Repeat exactly the lines of the listing below, please, starting with the first and ending with the line containing "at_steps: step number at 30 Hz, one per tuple"; leave out the rest.

EXCERPTED DATA:
>>>>
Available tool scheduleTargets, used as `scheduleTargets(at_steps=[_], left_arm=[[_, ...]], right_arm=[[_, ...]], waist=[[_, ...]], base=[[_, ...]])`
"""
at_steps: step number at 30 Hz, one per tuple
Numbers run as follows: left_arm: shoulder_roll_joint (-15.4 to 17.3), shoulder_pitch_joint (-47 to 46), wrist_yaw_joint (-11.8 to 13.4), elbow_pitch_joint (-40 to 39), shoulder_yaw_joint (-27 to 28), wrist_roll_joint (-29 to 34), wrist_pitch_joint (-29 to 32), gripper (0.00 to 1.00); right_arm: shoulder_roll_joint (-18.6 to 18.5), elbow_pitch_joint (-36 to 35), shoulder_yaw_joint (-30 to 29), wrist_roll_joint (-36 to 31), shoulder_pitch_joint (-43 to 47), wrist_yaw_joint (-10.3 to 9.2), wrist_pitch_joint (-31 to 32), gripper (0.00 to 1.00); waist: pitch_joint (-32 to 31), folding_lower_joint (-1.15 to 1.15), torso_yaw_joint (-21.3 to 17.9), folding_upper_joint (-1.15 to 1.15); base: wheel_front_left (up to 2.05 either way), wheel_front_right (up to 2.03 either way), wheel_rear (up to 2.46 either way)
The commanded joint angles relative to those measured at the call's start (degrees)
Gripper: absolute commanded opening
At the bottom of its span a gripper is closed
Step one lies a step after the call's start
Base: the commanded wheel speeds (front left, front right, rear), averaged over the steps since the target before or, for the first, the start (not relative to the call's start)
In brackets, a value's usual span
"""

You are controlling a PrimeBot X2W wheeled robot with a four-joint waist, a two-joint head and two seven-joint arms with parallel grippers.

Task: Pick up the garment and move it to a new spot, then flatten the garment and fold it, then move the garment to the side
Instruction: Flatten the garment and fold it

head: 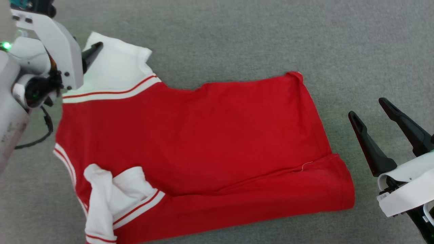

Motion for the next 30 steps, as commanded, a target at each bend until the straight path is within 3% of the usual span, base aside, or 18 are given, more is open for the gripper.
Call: scheduleTargets(at_steps=[1,13,14,15,17,18,20,30], left_arm=[[-0.3,-1.0,-0.4,1.2,0.0,-0.5,0.8,1.0],[-2.8,-3.5,-1.2,10.3,-2.0,-0.6,7.8,1.0],[-3.0,-3.5,-1.2,11.0,-2.4,-0.4,8.4,0.95],[-3.3,-3.3,-0.9,11.9,-2.3,-1.0,9.3,0.56],[-4.1,-2.9,-0.9,13.0,-2.6,-1.5,11.4,0.25],[-4.4,-2.8,-1.0,13.6,-2.5,-2.2,12.3,0.0],[-5.1,-2.5,-0.8,14.7,-2.6,-2.8,14.6,0.0],[-7.0,-6.2,-1.8,15.3,-2.9,-1.4,12.6,0.0]], right_arm=[[0.3,-0.2,0.0,0.5,-0.7,-0.06,-0.4,1.0],[1.0,0.0,-0.1,0.7,-1.5,-0.06,-0.7,1.0],[1.0,0.1,-0.1,0.8,-1.6,-0.06,-0.5,1.0],[0.9,0.1,0.0,0.8,-1.7,-0.06,-0.4,1.0],[0.7,0.2,-0.1,1.0,-1.9,-0.06,-0.2,1.0],[0.7,0.2,-0.2,1.1,-2.0,-0.06,-0.2,1.0],[0.6,0.3,-0.1,1.5,-2.0,-0.06,0.1,1.0],[-0.5,0.6,0.5,4.4,-5.4,-0.06,6.7,1.0]], waist=[[1.9,0.0,-1.7,0.0],[5.0,0.0,-3.4,0.0],[5.0,0.0,-3.4,0.0],[5.1,0.0,-3.5,0.0],[5.2,0.0,-3.4,0.0],[5.2,0.0,-3.3,0.0],[5.2,0.0,-3.1,0.0],[4.6,0.0,-1.2,0.0]], base=[[0.0,0.0,0.0],[0.0,0.0,0.0],[0.0,0.0,0.0],[0.0,0.0,0.0],[0.0,0.0,0.0],[0.0,0.0,0.0],[0.0,0.0,0.0],[0.0,0.0,0.0]])
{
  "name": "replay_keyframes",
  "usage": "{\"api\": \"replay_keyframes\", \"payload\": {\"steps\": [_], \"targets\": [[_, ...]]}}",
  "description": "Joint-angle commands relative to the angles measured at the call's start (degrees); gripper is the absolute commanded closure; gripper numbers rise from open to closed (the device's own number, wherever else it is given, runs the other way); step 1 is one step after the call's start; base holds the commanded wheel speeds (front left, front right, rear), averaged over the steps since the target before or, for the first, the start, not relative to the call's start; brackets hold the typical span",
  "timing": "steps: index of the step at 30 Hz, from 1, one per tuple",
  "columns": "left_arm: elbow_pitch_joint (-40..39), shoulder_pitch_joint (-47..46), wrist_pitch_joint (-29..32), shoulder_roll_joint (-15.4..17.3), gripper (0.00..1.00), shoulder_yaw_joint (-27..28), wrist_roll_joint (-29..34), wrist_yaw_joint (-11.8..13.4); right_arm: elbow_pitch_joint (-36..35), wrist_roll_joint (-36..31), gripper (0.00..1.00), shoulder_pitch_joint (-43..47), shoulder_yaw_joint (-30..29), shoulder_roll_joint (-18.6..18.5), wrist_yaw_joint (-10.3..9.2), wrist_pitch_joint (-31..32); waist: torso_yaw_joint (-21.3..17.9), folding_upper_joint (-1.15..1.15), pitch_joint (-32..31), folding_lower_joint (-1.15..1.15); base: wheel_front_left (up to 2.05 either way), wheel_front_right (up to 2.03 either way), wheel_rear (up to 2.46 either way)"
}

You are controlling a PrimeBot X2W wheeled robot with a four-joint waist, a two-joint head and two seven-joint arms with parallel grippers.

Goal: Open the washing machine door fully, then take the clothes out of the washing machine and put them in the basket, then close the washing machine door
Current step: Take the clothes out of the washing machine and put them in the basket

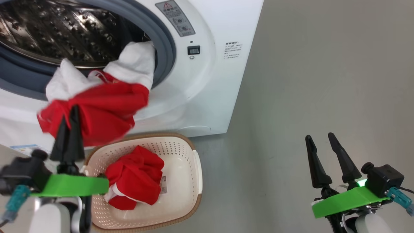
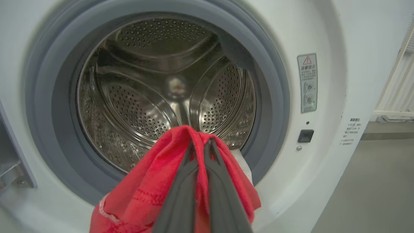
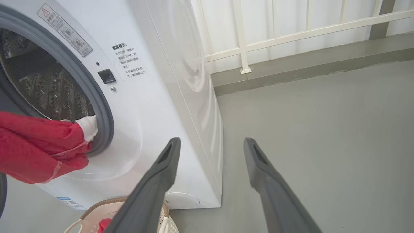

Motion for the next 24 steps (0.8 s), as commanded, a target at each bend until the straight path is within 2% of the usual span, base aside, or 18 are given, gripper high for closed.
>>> {"api": "replay_keyframes", "payload": {"steps": [1,14,24], "targets": [[-0.7,0.6,-0.3,0.9,1.0,1.4,-0.7,0.0,-1.5,0.0,0.0,-1.1,1.2,-0.2,0.36,-0.4,-0.2,0.0,0.6,0.0,0.0,0.0,0.0],[15.4,-2.4,-0.3,0.8,1.0,-0.1,1.2,-0.4,-2.3,0.9,0.0,-4.2,1.8,-0.2,0.36,-0.4,-1.1,0.0,6.8,0.0,0.0,0.0,0.0],[29.6,-8.8,-0.3,3.1,1.0,-0.7,3.6,-0.8,-3.0,1.9,0.0,-6.8,3.0,-0.2,0.36,-0.4,-3.0,0.0,12.6,0.0,0.0,0.0,0.0]]}}
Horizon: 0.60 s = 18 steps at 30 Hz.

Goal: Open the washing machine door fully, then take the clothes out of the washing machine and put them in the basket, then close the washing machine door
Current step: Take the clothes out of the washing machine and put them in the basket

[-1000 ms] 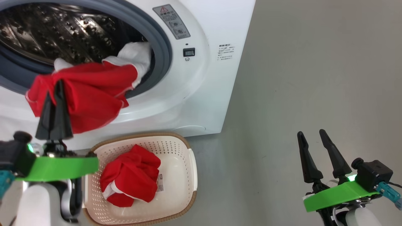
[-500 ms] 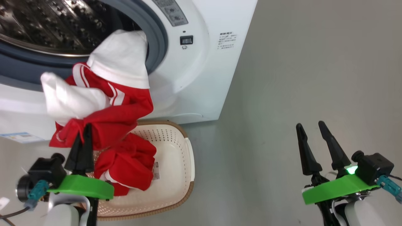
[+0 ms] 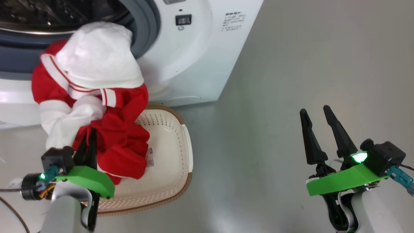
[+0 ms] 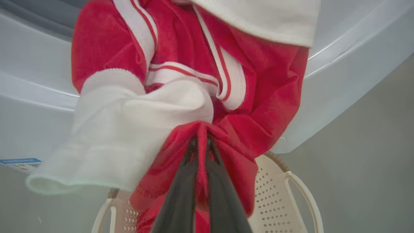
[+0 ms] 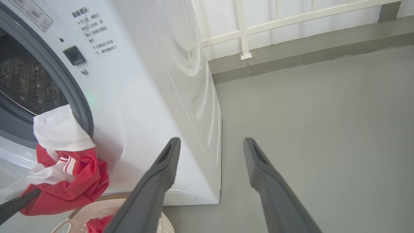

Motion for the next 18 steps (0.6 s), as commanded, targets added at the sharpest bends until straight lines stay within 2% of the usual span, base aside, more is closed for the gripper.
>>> {"api": "replay_keyframes", "payload": {"steps": [1,6,9,12,14,18], "targets": [[0.2,-0.8,-0.3,2.0,1.0,1.2,1.0,-0.3,-1.6,0.9,0.0,-0.8,1.4,-0.1,0.36,-0.4,-1.2,0.0,2.2,0.0,0.0,0.0,0.0],[6.0,-3.8,-0.3,3.4,1.0,0.9,1.5,-0.3,-2.0,1.4,0.0,-2.1,1.9,-0.1,0.36,-0.4,-2.1,0.0,4.8,0.0,0.0,0.0,0.0],[8.6,-5.6,-0.3,4.1,0.93,0.8,1.5,-0.3,-2.2,1.7,0.0,-2.8,2.0,-0.1,0.36,-0.4,-2.5,0.0,6.1,0.0,0.0,0.0,0.0],[11.0,-7.3,-0.3,4.5,0.8,0.7,1.4,-0.4,-2.4,1.9,0.0,-3.3,2.2,-0.1,0.36,-0.4,-2.6,0.0,7.1,0.0,0.0,0.0,0.0],[12.3,-8.5,-0.3,4.7,0.65,0.5,1.5,-0.4,-2.4,1.9,0.0,-3.6,2.3,-0.1,0.36,-0.4,-2.7,0.0,7.7,0.0,0.0,0.0,0.0],[14.8,-10.9,-0.3,5.2,0.65,0.1,1.6,-0.4,-2.6,2.0,0.0,-4.2,2.5,-0.1,0.36,-0.4,-2.7,0.0,8.8,0.0,0.0,0.0,0.0]]}}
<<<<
ANSWER AREA:
Available tool scheduleTargets, used as `scheduleTargets(at_steps=[_], left_arm=[[_, ...]], right_arm=[[_, ...]], waist=[[_, ...]], base=[[_, ...]])`
"""
at_steps: step number at 30 Hz, one per tuple

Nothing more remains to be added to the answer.